- Origin: Washington, D.C., U.S.
- Genres: Hardcore punk
- Years active: 1980–1981
- Label: Dischord
- Past members: Henry Rollins Michael Hampton Wendel Blow Simon Jacobsen Ivor Hanson

= State of Alert =

American hardcore punk band

State of Alert (often abbreviated to S.O.A.) was an American hardcore punk group formed in Washington, D.C., in October 1980, and active until July 1981. S.O.A. was fronted by Henry Rollins, then using his original surname Garfield.

==History==
S.O.A. was formed in October 1980, after the members of a previous group, the Extorts, lost their vocalist Lyle Preslar and hired Rollins, then known by his birth name Henry Garfield. The original lineup consisted of Rollins (vocals), Michael Hampton (guitar), Wendel Blow (bass) and Simon Jacobsen (drums).

During December 1980 and January 1981, the group recorded the 10-song 7-inch EP No Policy at Inner Ear Studios in Arlington, Virginia, produced by Skip Groff and engineered by Inner Ear owner Don Zientara. It was released on Dischord Records in March 1981, as the label's second release. No Policy was financed by Rollins, as Dischord was tied up in releasing Minor Threat's debut EP.

Circa April 1981, drummer Jacobsen was replaced by Ivor Hanson. At the time, Hanson's father was a top admiral in the US Navy and his family lived on the grounds of the Naval Observatory. The band held their practices there and had to be let in by Secret Service agents.

S.O.A. played a total of nine concerts in and around the eastern United States. Among them:
- 1980-12-06 - Washington, D.C. (the first show)
- 1980-12-13 - 1929 Calvert St., Washington, D.C.
- 1980-12-17 - Unheard Music Festival, D.C. Space, 7th & Enw., Washington, D.C.
- 1980-12-18 - Unheard Music Festival, D.C. Space, 7th & Enw., Washington, D.C.
- 1981-01-10 - The 9:30 Club, 930 F Street NW, Washington, D.C.
- 1981-04-04 - The Wilson Center, Washington, D.C.
- 1981-07-10 - Philadelphia (the last show)
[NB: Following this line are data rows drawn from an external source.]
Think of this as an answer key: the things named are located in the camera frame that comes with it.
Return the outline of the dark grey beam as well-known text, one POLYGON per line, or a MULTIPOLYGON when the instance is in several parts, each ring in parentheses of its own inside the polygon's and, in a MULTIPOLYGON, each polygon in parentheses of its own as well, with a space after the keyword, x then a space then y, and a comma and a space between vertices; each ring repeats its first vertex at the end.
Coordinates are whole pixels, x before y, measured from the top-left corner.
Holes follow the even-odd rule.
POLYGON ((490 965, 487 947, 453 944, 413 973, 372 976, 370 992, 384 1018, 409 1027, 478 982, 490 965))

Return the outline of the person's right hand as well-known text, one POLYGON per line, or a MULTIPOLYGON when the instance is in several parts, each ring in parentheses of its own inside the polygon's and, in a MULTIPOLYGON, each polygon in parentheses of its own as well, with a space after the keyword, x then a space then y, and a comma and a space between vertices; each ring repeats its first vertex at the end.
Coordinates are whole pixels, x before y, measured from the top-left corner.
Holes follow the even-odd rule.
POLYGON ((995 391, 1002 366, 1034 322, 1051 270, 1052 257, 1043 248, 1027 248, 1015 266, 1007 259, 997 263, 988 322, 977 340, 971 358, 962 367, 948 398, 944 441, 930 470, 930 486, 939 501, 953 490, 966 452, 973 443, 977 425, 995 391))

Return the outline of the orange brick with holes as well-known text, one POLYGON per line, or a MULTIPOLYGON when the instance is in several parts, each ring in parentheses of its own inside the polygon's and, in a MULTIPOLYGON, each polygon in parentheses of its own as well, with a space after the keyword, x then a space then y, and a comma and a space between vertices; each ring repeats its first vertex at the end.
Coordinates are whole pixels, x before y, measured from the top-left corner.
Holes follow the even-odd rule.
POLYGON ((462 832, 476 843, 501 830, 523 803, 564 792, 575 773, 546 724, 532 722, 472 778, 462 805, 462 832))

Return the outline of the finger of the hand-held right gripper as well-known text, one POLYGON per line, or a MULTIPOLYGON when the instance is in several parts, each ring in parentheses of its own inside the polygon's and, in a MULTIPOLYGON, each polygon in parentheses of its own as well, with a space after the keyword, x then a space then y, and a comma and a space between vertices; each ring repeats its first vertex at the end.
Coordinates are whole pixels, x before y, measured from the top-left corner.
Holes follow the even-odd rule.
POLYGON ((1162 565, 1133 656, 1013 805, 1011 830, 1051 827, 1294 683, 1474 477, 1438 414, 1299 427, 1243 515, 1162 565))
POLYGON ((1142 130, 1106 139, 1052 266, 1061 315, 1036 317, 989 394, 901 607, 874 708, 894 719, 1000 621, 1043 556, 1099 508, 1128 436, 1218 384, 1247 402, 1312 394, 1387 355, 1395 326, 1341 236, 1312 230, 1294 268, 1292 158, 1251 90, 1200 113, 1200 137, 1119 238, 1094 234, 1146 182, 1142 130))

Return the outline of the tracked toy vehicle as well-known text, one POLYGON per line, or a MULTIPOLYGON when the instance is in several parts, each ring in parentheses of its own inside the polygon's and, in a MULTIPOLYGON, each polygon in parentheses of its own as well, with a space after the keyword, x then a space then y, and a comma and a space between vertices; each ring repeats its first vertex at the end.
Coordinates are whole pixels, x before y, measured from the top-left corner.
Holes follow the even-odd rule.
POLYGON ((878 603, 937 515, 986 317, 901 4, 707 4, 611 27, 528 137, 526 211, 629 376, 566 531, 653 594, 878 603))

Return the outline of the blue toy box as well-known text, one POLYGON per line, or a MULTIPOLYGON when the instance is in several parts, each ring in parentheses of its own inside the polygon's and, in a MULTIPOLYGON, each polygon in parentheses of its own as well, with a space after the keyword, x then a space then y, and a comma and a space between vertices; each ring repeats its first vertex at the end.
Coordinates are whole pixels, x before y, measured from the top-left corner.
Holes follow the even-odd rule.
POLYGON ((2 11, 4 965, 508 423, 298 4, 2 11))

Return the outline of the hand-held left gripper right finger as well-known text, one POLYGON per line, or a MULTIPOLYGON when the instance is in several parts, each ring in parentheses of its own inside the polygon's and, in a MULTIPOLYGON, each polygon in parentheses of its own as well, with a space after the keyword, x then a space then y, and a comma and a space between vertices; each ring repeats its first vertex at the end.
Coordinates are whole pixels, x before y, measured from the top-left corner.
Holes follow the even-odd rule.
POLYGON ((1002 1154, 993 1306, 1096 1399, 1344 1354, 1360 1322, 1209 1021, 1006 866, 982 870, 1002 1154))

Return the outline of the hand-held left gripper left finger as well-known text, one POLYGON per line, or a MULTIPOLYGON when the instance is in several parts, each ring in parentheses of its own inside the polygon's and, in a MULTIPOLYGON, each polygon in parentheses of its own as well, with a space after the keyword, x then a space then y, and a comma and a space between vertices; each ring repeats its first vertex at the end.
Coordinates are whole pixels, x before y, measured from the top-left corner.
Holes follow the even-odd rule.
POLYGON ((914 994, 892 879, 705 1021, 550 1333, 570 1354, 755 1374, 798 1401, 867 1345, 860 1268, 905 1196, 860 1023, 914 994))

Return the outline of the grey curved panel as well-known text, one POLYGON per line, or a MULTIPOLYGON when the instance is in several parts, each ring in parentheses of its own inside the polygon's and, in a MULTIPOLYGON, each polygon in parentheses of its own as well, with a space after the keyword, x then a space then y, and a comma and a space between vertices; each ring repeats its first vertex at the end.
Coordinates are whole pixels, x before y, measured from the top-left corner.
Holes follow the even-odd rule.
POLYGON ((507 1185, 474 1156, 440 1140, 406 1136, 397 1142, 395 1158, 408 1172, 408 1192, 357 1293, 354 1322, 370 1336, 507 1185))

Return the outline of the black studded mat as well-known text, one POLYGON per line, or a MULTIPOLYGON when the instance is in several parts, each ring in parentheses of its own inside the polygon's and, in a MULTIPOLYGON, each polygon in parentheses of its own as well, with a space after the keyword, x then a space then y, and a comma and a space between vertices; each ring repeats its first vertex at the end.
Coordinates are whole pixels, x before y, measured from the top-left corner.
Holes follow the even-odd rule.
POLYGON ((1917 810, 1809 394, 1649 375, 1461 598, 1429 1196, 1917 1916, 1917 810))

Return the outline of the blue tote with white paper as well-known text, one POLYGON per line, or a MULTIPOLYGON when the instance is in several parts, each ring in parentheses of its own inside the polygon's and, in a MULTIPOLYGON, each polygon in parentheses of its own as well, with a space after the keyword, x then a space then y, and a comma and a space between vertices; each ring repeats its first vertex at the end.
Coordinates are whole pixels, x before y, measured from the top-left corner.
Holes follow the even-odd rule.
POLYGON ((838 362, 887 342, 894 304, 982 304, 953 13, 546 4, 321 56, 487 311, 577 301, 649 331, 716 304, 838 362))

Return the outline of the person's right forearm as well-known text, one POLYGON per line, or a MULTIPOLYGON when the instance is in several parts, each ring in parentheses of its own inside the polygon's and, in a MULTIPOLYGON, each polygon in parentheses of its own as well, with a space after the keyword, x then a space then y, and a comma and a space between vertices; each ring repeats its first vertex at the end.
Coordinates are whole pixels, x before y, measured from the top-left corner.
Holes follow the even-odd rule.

Rollins later described their performances: "All of them were 11 to 14 minutes in duration because the songs were all like 40 seconds... and the rest of the time we were going, 'Are you ready? Are you ready?' Those gigs were poorly played songs in between 'Are you readys?"

Three S.O.A. songs ("I Hate the Kids", UK Subs cover "Disease" and Boyce and Hart cover "Stepping Stone Party") were posthumously included on the influential Dischord compilation Flex Your Head, issued in January 1982.

No Policy was later included, in its entirety, on the Dischord compilations Four Old 7-inchs on a 12-inch (1984) and Dischord 1981: The Year in Seven Inches (1995). In 2014, Dischord issued a 7-inch EP of early demos, titled First Demo 12/29/80.

==Legacy and other projects==
Today, S.O.A. is remembered primarily as Rollins' first band – before he joined Black Flag and then founded Rollins Band – but also as an example of early "DC hardcore" and an influence on other bands such as Detroit's Negative Approach and New York City's Agnostic Front.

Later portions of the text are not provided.